不意打ちの気障な台詞に、モニカの顔が夕日に負けないくらいに赤くなる。

そんな少女の様な彼女の反応に、ユリスは堪えきれずに笑みを零した。

「はは、ゴメンゴメン。ふと思った事をつい、ね」

「っ……バカ。それより、ほら! まだジラードさんに報告してないでしょ?」

「……そうだね」

照れ隠しに話題を変えたモニカの言葉に、ユリスは素直に従う。

彼はジラードが眠る墓へと振り返ると、その前に跪きながら口を開いた。

「父さん。随分と時間が掛かってしまったけれど……ボクは、モニカと結婚します」

ユリスがそう言った途端、不意に強い風が霊園を吹き抜けた。
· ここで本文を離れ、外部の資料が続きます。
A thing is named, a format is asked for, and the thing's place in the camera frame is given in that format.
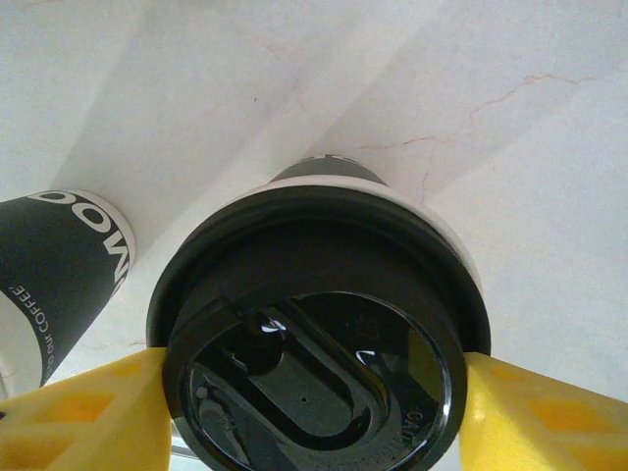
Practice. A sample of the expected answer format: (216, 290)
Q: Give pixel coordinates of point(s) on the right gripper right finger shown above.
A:
(539, 432)

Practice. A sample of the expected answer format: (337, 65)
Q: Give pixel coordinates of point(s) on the black plastic cup lid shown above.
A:
(319, 275)

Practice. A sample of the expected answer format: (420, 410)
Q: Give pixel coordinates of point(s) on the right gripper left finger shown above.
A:
(73, 432)

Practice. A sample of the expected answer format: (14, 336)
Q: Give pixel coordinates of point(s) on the black white paper cup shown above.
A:
(54, 255)
(333, 172)

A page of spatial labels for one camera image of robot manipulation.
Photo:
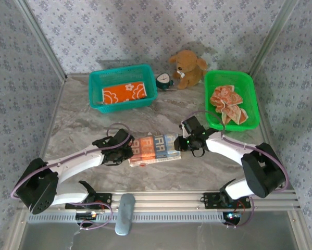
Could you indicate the blue orange letter towel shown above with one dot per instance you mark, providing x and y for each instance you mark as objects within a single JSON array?
[{"x": 155, "y": 149}]

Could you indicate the bright orange flower towel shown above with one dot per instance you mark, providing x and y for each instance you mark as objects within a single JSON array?
[{"x": 127, "y": 93}]

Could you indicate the pale orange rabbit towel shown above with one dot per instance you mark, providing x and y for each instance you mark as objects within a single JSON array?
[{"x": 228, "y": 101}]

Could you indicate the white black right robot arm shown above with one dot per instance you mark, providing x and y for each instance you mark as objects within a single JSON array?
[{"x": 228, "y": 148}]

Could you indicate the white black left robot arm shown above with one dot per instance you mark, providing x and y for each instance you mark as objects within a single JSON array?
[{"x": 75, "y": 164}]

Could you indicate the teal alarm clock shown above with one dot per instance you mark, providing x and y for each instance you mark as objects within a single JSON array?
[{"x": 163, "y": 80}]

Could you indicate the teal plastic basket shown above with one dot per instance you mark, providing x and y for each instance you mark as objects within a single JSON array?
[{"x": 124, "y": 74}]

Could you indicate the small circuit board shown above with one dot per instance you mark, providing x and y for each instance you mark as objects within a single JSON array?
[
  {"x": 86, "y": 215},
  {"x": 232, "y": 217}
]

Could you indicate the brown teddy bear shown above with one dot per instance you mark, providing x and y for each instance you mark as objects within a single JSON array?
[{"x": 188, "y": 70}]

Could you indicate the green plastic basket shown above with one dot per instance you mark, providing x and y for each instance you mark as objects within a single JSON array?
[{"x": 250, "y": 86}]

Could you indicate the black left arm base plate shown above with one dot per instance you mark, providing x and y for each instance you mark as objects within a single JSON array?
[{"x": 103, "y": 199}]

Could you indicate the aluminium front rail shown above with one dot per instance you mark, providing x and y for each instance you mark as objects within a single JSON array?
[{"x": 166, "y": 200}]

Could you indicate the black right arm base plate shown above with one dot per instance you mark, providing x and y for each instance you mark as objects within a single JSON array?
[{"x": 210, "y": 200}]

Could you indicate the aluminium corner post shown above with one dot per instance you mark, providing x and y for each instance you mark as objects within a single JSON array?
[
  {"x": 281, "y": 23},
  {"x": 32, "y": 23}
]

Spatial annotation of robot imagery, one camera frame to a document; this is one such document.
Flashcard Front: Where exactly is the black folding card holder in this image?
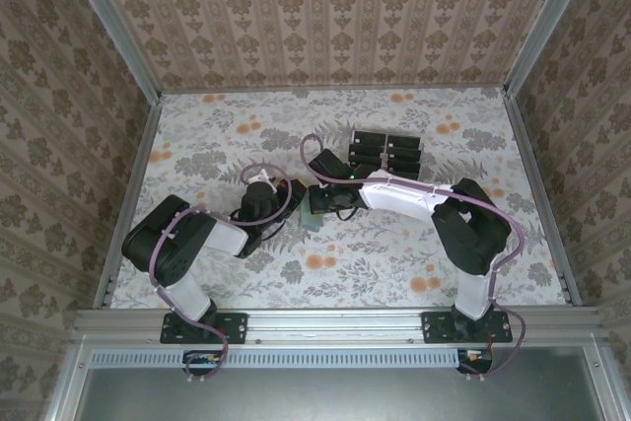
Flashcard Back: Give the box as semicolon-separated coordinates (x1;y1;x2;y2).
347;128;425;180

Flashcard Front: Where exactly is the floral patterned table mat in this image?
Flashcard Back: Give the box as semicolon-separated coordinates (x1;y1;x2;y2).
105;87;568;312

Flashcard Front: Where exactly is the grey metal sheet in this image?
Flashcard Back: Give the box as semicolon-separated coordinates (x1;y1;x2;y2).
46;345;631;421

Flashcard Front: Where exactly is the aluminium frame rail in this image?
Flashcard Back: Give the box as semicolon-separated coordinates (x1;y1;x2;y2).
71;307;607;344

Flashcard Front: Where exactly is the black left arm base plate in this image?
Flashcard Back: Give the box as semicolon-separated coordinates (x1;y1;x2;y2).
160;311;249;345

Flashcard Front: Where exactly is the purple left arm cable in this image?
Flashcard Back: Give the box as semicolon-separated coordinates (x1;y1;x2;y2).
154;162;297;386

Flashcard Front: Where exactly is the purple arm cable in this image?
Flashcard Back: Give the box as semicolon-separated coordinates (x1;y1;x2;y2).
154;162;297;386
299;133;526;384

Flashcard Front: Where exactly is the white slotted cable duct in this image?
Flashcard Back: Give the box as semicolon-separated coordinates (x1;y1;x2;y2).
91;347;462;371

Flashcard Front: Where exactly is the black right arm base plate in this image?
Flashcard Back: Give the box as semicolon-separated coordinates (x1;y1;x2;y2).
422;311;514;345

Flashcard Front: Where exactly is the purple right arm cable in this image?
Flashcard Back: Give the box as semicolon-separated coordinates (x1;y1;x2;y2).
299;133;526;384

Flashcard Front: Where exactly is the aluminium frame post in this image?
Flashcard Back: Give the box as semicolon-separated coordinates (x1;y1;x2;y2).
57;0;164;100
502;0;600;96
それに何かを促されたかの様に、モニカも彼の隣に跪き、眼前の墓に頭を下げる。

「多分、父さんが生きてボクの傍に居たなら、『要領が悪すぎるから、こんなに遅くなったんだ』とか小言を言ってただろうね。それはボクも、その通りだと思う。余りにも、遠回りしてしまった」

そこで一旦言葉を切り、ユリスは眼を伏せる。そして再び眼を開くと、隣にいるモニカを一瞥してから続けた。

「だけど今、こうして彼女は此処に居る。この上無い幸運を、ボクは掴む事が出来た。もう手放しはしない。ボクは、ずっとずっとモニカと一緒に生きていきます。

そう、あの時……最期に会話した時に、父さんがボクに忠告してくれた事を、ボクは決して忘れません。ボク達は父さんと母さんみたいな結末には、決してなりません。だから…………」

 

 

 

 

 

 

 

 

――――だからどうか、天国で見ていてください。きっとボク達は、幸せになります。

言いながらユリスが頭を下げた時、一筋の雫が墓の底面を濡らした。

 

 

 

 

 

 

 

 

 

 

 

 

 

 

 

 

 

 


あとがき

 

またしても『別れ』がテーマな、ユリモニ話でした。いやあ、本当この二人だとこればっかり書いてる気がします(汗)

元々は『モニカとの結婚をジラードへ報告するユリス』というのを主軸に書こうと思っていたのですが、どういう訳かこんな結果に。

話の都合上、原作では生存しているジラードが死んでしまう始末。いや本当、彼のファン(いますよね?)方どうもスイマセンでした。では。